Committee on Pain Medicine
How well do we help our patients who have chronic pain? Are our
treatment interventions effective? Answers to these questions
are not always straightforward, but if we do not measure outcomes,
we cannot improve them. Increasingly, regulatory pressures will
require a more formal approach for assessing pain and measuring
outcomes. For example, the Joint Commission on Accreditation of
Healthcare Organizations will require assessment of pain as the
fifth vital sign for all patients admitted to the
hospital. In the future, pain physicians may need to show objective
evidence of the efficacy of their interventions to justify reimbursement
by third-party payers. Additionally, the ability to document good
outcomes and patient satisfaction will enhance the marketability
of pain services.
Determine What to Measure and How
Before choosing an outcomes measurement tool, it is essential
to specify exactly what is to be measured. For example, one can
measure subjective symptoms of pain, objective behavioral consequences
or both. Determinations can be made by the clinician, the patients
self-report or both. Special attention needs to be given to patient
satisfaction surveys. Patient satisfaction depends a great deal
on the patients expectations and mindset upon referral to
the pain clinic. Since a patients expectation is generally
not within the control of the pain physician, it can be problematic
to find a consistent measure of satisfaction.
One can measure pain intensity by using visual analog or numerical
rating scales. These rate pain between 0, no pain,
and 10, unbearable or excruciating pain. The McGill
Pain Questionnaire adds sensory, affective and evaluative dimensions
to the measurement of pain intensity. Scales showing pictures
of faces representing different degrees of distress can be used
to assess pain intensity in children.
Because pain is inherently a complex, subjective experience,
pain intensity may not be adequate as the sole outcomes measure.
Physicians often turn to objective measures of functional impact
such as quality-of-life or economic indicators. Also, it is important
to recognize both the physical and psychological dimensions of
pain. Physical dimensions include participation in such activities
as hobbies or working. Psychological impact includes affective
components of mood such as depression.
Third-party payers often value health care utilization as an
outcome. Good outcomes are associated with decreased utilization
of resources as measured by number of office visits, emergency
room and hospital admissions or prescription drug utilization.

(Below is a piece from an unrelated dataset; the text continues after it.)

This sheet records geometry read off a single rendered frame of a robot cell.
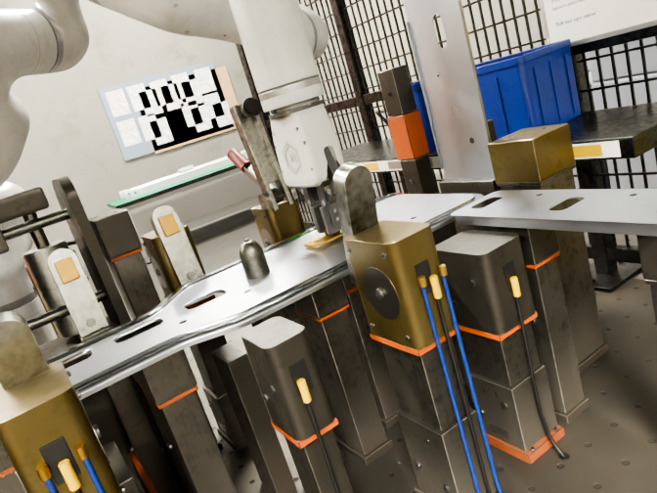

It can be difficult, however, to make accurate cost and expense
estimates in todays health care environment, especially
in capitated systems.
The ideal outcomes tool should be easy to use and brief enough
to allow for high patient compliance. By minimizing the time needed
to complete the survey, patients are more likely to provide their
full attention to the task. The ideal outcomes tool also should
be reliable and validated for the population to be measured. This
is particularly important to consider when assessing outcomes
in children or patients who do not speak English.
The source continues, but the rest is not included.